EXERCISE: What you return must be every line from the beginning of the data through the line holding "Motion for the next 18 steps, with", unchanged.

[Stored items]
····················

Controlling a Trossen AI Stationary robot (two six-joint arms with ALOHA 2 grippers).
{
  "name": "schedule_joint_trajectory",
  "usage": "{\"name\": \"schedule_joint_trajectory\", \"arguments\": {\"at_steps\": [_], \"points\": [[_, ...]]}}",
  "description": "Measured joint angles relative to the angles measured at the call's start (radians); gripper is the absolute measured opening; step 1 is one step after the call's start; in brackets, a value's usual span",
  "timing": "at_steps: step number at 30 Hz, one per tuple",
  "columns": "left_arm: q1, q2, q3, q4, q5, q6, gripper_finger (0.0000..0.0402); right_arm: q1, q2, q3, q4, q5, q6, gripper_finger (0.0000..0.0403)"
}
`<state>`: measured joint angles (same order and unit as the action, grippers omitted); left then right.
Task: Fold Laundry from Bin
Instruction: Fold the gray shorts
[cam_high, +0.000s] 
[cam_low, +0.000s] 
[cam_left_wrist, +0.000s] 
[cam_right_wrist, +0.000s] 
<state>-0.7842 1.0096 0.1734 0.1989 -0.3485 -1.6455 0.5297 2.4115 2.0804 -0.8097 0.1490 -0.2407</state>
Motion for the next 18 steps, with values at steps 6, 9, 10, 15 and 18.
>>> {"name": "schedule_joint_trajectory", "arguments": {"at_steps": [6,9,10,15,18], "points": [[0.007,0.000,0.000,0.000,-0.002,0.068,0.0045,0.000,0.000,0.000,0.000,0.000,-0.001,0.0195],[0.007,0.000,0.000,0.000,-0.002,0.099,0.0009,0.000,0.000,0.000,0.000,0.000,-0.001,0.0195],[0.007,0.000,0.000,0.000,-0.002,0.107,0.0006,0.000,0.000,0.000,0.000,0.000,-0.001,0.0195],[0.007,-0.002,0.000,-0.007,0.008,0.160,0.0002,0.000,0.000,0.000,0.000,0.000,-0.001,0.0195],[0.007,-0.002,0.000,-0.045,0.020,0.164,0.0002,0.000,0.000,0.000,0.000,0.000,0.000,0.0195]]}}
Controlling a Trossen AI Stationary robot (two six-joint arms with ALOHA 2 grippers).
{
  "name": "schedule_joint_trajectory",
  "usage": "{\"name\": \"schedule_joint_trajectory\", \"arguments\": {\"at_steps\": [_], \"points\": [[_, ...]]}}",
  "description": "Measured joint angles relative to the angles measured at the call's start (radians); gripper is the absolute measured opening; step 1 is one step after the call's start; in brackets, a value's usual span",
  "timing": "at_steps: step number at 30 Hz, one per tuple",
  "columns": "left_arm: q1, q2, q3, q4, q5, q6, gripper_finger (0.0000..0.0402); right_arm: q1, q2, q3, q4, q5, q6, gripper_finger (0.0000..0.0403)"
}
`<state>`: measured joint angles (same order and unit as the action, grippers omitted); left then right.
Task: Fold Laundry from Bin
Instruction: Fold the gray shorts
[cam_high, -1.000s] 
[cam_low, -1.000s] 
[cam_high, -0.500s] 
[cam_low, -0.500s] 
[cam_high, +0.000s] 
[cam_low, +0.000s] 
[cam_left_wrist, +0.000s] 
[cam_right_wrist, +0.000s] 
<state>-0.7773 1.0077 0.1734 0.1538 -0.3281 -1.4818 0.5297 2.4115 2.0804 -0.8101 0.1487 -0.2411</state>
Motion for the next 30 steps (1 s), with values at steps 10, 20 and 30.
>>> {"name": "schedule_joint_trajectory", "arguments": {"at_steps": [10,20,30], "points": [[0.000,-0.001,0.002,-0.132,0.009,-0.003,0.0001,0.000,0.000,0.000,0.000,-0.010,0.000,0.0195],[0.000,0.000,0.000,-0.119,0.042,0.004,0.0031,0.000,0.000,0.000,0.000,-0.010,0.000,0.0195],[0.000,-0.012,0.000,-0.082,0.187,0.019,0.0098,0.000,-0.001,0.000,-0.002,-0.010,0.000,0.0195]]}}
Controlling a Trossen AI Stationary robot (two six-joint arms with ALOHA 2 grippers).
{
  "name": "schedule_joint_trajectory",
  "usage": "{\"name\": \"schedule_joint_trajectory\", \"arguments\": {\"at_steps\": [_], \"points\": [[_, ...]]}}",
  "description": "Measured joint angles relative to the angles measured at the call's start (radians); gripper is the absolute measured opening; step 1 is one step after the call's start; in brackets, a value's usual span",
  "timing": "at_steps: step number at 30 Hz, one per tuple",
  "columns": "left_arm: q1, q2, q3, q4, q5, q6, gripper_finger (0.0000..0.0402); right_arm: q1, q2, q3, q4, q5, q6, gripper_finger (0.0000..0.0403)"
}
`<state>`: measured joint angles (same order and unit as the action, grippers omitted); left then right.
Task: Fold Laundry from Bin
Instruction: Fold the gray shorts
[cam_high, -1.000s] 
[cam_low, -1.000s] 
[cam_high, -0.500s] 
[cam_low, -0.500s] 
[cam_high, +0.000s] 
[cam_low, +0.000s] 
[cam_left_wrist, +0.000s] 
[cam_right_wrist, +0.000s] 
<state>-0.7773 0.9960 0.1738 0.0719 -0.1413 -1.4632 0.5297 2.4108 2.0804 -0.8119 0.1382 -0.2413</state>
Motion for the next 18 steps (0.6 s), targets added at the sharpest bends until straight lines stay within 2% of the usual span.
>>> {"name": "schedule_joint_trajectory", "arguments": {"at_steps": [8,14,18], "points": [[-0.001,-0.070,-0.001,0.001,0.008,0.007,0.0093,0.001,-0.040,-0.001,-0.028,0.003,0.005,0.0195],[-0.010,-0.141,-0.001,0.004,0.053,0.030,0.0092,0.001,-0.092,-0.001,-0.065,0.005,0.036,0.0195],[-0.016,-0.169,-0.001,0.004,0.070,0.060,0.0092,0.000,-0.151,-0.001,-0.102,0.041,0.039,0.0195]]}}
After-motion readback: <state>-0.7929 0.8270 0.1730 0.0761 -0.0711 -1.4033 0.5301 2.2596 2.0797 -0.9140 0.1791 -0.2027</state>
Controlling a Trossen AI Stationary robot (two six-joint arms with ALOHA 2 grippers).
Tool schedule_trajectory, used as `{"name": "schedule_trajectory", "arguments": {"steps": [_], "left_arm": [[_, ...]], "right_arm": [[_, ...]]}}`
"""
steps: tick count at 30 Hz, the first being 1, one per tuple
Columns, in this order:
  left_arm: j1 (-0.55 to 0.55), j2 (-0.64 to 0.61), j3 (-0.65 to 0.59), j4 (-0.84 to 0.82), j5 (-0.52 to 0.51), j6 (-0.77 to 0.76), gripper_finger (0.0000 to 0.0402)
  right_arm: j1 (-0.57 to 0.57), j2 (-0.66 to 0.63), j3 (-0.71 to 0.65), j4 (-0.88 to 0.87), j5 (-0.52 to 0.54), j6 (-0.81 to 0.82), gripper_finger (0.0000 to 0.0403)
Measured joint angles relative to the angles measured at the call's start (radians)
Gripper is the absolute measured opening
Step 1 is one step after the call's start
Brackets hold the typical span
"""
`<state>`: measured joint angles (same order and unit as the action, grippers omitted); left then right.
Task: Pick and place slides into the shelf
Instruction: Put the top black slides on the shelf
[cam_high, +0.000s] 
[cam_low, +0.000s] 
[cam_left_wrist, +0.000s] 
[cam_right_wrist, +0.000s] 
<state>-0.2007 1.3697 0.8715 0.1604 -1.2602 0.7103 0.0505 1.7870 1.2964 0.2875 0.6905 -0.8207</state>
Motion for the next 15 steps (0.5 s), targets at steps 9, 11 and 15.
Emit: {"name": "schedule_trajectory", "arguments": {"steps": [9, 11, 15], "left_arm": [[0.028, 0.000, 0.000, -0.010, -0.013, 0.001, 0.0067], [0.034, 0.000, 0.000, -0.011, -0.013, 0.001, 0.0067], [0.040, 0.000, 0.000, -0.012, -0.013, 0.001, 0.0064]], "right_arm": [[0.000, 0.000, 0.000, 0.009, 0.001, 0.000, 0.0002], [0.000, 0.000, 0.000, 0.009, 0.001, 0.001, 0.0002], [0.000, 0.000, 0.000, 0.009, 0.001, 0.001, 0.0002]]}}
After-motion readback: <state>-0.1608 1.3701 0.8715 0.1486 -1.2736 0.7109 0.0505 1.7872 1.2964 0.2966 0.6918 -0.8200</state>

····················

TASK OUTPUT:
Controlling a Trossen AI Stationary robot (two six-joint arms with ALOHA 2 grippers).
{
  "name": "schedule_joint_trajectory",
  "usage": "{\"name\": \"schedule_joint_trajectory\", \"arguments\": {\"at_steps\": [_], \"points\": [[_, ...]]}}",
  "description": "Measured joint angles relative to the angles measured at the call's start (radians); gripper is the absolute measured opening; step 1 is one step after the call's start; in brackets, a value's usual span",
  "timing": "at_steps: step number at 30 Hz, one per tuple",
  "columns": "left_arm: q1, q2, q3, q4, q5, q6, gripper_finger (0.0000..0.0402); right_arm: q1, q2, q3, q4, q5, q6, gripper_finger (0.0000..0.0403)"
}
`<state>`: measured joint angles (same order and unit as the action, grippers omitted); left then right.
Task: Fold Laundry from Bin
Instruction: Fold the gray shorts
[cam_high, +0.000s] 
[cam_low, +0.000s] 
[cam_left_wrist, +0.000s] 
[cam_right_wrist, +0.000s] 
<state>-0.7842 1.0096 0.1734 0.1989 -0.3485 -1.6455 0.5297 2.4115 2.0804 -0.8097 0.1490 -0.2407</state>
Motion for the next 18 steps, with values at steps 6, 9, 10, 15 and 18.

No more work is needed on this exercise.